Die Kampagne «smarter medicine»

Der Trägerverein «smarter medicine – Choosing Wisely Switzerland», der nebst medizinischen Fach- und Berufsorganisationen auch von Patienten- und Konsumentenorganisationen unterstützt wird, möchte die Öffentlichkeit für die Themen der Fehl- und Überversorgung sensibilisieren. Die Kampagne knüpft an die amerikanische Initiative «Choosing Wisely» an, die zum Ziel hat, nicht nur «kluge Entscheidungen» herbeizuführen, sondern auch die offene Diskussion zwischen Ärzteschaft, Patientinnen und Patienten sowie der Öffentlichkeit zu fördern.
Kernstück der Initiative sind die sogenannten «Top-5-Listen» der medizinischen Fachgesellschaften, die je fünf unnütze Behandlungen in ihrem Fachbereich aufführen. Zudem sind die bisher veröffentlichten Empfehlungen in einer für die Öffentlichkeit verständlichen Sprache verfügbar, um gemeinsame Entscheidungen zu treffen.
Weitere Informationen zum Trägerverein und eine Übersicht über die bestehenden Top-5-Listen sind zu finden unter www.smartermedicine.ch

5. Die Diagnose eines «Pelvic Congestion Syndrome» nicht alleine anhand von CT- oder MRI-Bildern stellen, sondern nur wenn Patientinnen sowohl klinische als auch bildgebende Kriterien erfüllen.

Dilatierte Beckenvenen auf CT- und MRI-Bildern können ein Zufallsbefund und klinisch irrelevant sein. Ovarialvenen-Reflux, Dilatation von Ovarialvenen und Dilatation von parauterinen Venen können bei asymptomatischen Patientinnen vorkommen. Klinische Symptome müssen in die Bild-Interpretation einfliessen, um ein «Pelvic Congestion Syndrome» diagnostizieren zu können.

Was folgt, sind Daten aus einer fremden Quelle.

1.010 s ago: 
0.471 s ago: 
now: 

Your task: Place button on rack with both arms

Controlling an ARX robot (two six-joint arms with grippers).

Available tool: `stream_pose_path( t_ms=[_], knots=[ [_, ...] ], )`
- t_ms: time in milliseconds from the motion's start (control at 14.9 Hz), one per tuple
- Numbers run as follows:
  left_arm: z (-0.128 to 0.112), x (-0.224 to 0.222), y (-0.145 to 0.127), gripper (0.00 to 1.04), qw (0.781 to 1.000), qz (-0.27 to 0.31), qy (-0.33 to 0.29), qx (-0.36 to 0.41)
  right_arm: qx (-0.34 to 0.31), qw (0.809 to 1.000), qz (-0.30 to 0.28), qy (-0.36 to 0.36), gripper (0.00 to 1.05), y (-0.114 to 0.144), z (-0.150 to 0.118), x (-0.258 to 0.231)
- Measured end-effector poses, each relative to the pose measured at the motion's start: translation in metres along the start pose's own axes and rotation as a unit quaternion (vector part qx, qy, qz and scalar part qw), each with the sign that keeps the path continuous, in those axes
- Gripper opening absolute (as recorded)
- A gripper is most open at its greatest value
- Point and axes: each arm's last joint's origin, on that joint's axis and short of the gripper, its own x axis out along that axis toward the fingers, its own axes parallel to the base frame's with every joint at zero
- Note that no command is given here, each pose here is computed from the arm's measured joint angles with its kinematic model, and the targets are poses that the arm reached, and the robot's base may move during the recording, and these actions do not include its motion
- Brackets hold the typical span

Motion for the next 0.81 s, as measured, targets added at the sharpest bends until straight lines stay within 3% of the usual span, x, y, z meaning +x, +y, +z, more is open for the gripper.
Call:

Zur Entstehung dieser Liste

Der Vorstand der SGR-SSR traf eine Vorauswahl von zehn Empfehlungen, wobei die «Choosing Wisely Recommendations» des American College of Radiology (ACR) berücksichtigt wurden. Um Redundanzen zu vermeiden, wurden Themen zur Bildgebung, die bereits von anderen Fachgesellschaften aufgegriffen worden ­waren, nicht aufgeführt. In Workshops konnten die Mitglieder des geschäftsführenden Vorstandes der SGR-SSR jede der zehn Empfehlungen kritisch bewerten und auf ihre Anwendbarkeit in der Schweiz überprüfen. Nach diesen Workshops wurden die fünf aus Sicht der SGR-SSR relevantesten Empfehlungen einstimmig ausgewählt.